Inspirée par la pensée de Gilbert Simondon sur l’indétermination des objets techniques, cette approche considère l’IA comme un système ouvert. La souveraineté réside alors dans la capacité humaine à contrôler l’automate et à maintenir une interface homme-machine où l'humain garde la main sur la finalité technique.
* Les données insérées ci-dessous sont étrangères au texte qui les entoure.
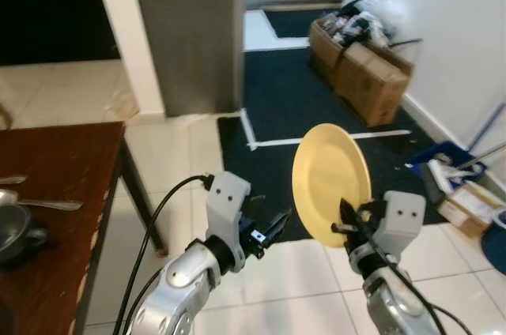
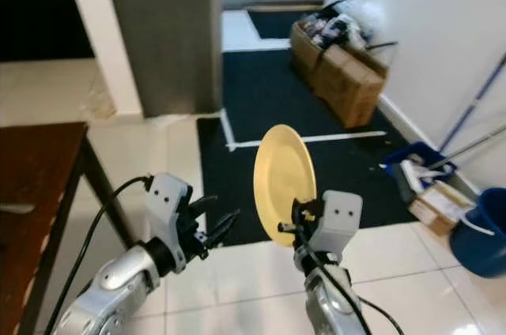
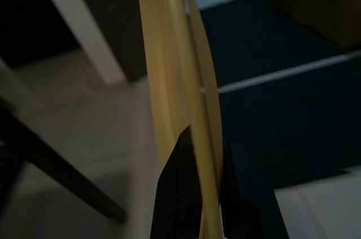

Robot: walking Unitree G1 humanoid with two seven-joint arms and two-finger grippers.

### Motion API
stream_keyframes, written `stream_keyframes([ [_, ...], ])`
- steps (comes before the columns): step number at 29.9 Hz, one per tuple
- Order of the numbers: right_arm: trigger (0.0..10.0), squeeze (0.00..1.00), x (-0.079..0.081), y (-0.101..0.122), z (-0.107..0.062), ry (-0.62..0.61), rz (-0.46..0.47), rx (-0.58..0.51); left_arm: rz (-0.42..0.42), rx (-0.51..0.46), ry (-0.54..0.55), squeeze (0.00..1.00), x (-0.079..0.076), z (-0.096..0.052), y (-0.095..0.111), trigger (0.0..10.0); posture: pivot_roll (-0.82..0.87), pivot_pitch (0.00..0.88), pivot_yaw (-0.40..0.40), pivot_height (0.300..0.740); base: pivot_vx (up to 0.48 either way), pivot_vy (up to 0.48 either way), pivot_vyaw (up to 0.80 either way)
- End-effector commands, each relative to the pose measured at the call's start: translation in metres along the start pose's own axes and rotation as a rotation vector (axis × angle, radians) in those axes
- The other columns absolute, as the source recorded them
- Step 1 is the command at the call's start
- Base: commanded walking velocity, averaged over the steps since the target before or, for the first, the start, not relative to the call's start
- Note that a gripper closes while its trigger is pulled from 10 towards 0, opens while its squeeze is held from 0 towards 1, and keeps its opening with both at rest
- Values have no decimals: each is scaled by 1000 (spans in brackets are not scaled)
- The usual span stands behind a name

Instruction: Setting the table

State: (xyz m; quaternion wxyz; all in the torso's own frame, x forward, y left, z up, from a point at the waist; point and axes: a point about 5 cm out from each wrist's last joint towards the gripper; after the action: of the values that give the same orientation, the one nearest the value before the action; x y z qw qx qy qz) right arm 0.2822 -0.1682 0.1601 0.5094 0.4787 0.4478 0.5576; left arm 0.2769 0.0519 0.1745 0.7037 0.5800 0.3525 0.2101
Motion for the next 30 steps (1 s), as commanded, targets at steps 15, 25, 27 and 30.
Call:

La Stratégie des « 3 S » — Souveraineté, Sobriété, Subsidiarité

Face à l’ivresse des paramètres et à l'inflation des coûts, l'usage professionnel de l'IA exige une « intelligence de la mesure ». La stratégie des « 3 S », défendue par Jean-Baptiste Blaise, redéfinit la performance par la responsabilité :
  • Souveraineté : Maîtrise de l'infrastructure et refus de toute captation du savoir-faire métier par des tiers.
  • Sobriété : Privilégier les « petits modèles » spécialisés et entraînés sur des données raffinées. La sobriété est une nécessité stratégique pour éviter l'intoxication technologique et les coûts de calcul prohibitifs.
  • Subsidiarité : Réserver l'IA générative aux tâches de haute synthèse. Il est inefficace d'utiliser un modèle géant pour des résumés de réunions basiques ; l'IA doit être déployée là où l'expertise humaine a besoin d'un levier de puissance réel.
 
Les bénéfices de cette approche sont tangibles : réduction drastique de l'empreinte carbone, précision accrue grâce au Fine-tuning sur corpus certifiés et conformité éthique totale. La sobriété n'est pas une contrainte, mais le moteur d'une IA métier plus agile que l'IA générative généraliste.

Synthèse et Vision 2027 : L'IA comme Humanisme Augmenté

À l’horizon 2027, le GF2I projette une industrie de l’information structurée autour de quatre piliers :
  1. Industrialisation de la conformité : Transformer l’AI Act en un label de qualité européen reconnu mondialement pour sa rigueur.
  2. Espaces de données partagées (Data Spaces) : Créer des pools sectoriels souverains, à l'instar du Legal Data Space, pour entraîner des modèles spécialisés sans fuite de valeur.
  3. Défense de la « Signature Humaine » : Imposer des standards de traçabilité liant chaque production d’IA à sa source originale et certifiée.
  4. Sobriété Numérique : Généraliser les indicateurs de performance extra-financière et les modèles à faible consommation énergétique.
 
Comme rappelé lors de ce forum : « La donnée est l'actif immatériel du 21ème siècle » et nous devons impérativement « passer d'une IA de l'intuition à une IA de la preuve ».
 
En conclusion, la valeur de l'information de demain résidera dans sa certification. En bâtissant cette infrastructure systémique de confiance, le GF2I s'assure que l'innovation demeure un humanisme, capable d'amplifier l'intelligence humaine sans jamais s'y substituer.